Ransomware attacks, such as CryptoLocker, will continue to flourish as long as these attacks remain profitable. Furthermore, we may see new ransomware attacks aimed at enterprises.
The good news is that thought the ransomware payload is unique, the methods cybercriminals use to distribute ransomware (spam, drive-by downloads, infected apps) are not. Therefore, keeping systems current and practicing good security practices will keep you relatively safe from these threats.
Finally, the emergence of virtual currencies and its anonymous transaction infrastructure has led to the development of a number of "Deep Web" marketplace sites that specialize in retail distribution of illegal products and services. The largest of these sites was Silk Road, which was shut down by the FBI on October 2013. Although the closure of Silk Road was a huge win for law enforcement, there are many of these Deep Web marketplaces operating globally. This issue is not going away anytime soon.
Image ©Phil Williams
Friday January 3, 2014
On the first day of 2014, more than 4.5 million Snapchat user names and phone numbers were leaked online and made available for download. The hacker group responsible for the leak claims they had notified Snapchat of the vulnerability but Snapchat never responded.
SnapchatDB.info, the now suspended website, housed the leaked account information. On the site, the hacker group stated they censored the last two phone number digits to minimize spam and abuse but may release the digits under certain circumstances. The group explained their motivation was to raise awareness and stated "companies we trust with our information should be more careful in dealing with it."
Jeff Taylor, McAfee Consumer Operations Project Manager had this to say about the issue:
"The key privacy impact with this break seems to be in the data relationships... The best-kept secret related to privacy relates to PII (personally identifiable information) data relationships, so fundamental advice may include [using] unique user names and secondary email addresses for all social media accounts. Public profiles can be tied together otherwise, and data breaches become more damaging without such steps."
Irfan Asrar, McAfee Mobile Malware Researcher, warns about malicious websites claiming to have the capability of verifying if you're one of the victims of the hack. These sites are setup to farm/harvest information by asking you to enter your number and attempt to do a partial match of the data that was released by the hackers.
Tuesday December 31, 2013
LinkedIn is one of the top social media platforms for job seekers and cybercriminals are finding ways to exploit the site by posing as recruiters.

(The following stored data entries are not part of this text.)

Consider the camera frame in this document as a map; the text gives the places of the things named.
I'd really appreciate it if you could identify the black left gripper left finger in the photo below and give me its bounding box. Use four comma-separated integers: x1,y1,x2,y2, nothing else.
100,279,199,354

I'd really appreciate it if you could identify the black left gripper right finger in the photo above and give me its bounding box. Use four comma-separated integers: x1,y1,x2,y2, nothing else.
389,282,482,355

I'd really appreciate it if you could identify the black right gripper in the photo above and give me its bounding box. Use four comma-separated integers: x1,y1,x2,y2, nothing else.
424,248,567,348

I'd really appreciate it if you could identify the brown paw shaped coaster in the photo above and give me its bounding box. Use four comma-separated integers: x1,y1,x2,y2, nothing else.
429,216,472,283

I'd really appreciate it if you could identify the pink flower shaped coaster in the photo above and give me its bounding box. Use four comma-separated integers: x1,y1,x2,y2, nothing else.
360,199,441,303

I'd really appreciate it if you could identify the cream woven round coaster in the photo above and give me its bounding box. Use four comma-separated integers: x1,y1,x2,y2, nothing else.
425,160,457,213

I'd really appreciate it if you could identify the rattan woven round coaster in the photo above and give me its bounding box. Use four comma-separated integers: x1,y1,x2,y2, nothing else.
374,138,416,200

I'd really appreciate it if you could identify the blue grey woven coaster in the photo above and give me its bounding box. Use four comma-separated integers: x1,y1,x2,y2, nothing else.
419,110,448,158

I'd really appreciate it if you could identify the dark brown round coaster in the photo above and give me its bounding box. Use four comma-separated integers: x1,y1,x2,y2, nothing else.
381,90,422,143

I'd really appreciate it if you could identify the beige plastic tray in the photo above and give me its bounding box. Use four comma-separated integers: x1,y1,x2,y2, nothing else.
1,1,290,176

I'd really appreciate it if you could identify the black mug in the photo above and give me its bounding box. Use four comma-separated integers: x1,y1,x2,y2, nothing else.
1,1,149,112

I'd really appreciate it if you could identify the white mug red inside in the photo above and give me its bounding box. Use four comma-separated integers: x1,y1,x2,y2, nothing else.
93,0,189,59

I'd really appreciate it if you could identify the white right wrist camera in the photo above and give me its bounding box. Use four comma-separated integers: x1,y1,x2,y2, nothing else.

According to the Better Business Bureau (BBB), scammers create fake profiles disguising themselves as recruiters and then send messages with links to malicious sites that steal your personal information. The legit looking websites often ask for your bank information, Social Security number, etc., and scammers use this information to access your bank accounts and attempt to steal your identity. Business professionals who use LinkedIn within their corporate network should also be alarmed as cybercriminals use these same methods to infect computer systems with malware.
BBB makes the following recommendations and reminders:
- Legitimate recruiters will never ask for your personal data such as banking information.
- Always research a "recruiter" who contacts you before providing your sensitive information.
- Most employers won't ask for a Social Security number until they actually provide you with a job offer.
- Don't just add anyone to LinkedIn. Do your due diligence and research their profile and connections prior to adding them.
- You should NEVER be asked to pay for a legitimate job. If a "recruiter" asks you to pay for training, block them immediately.
- Work-at-home jobs are scarce, so be cautious of these postings.
Finally, ask the "recruiters" if you can call them. If they avoid to speak with you, then you should probably block them.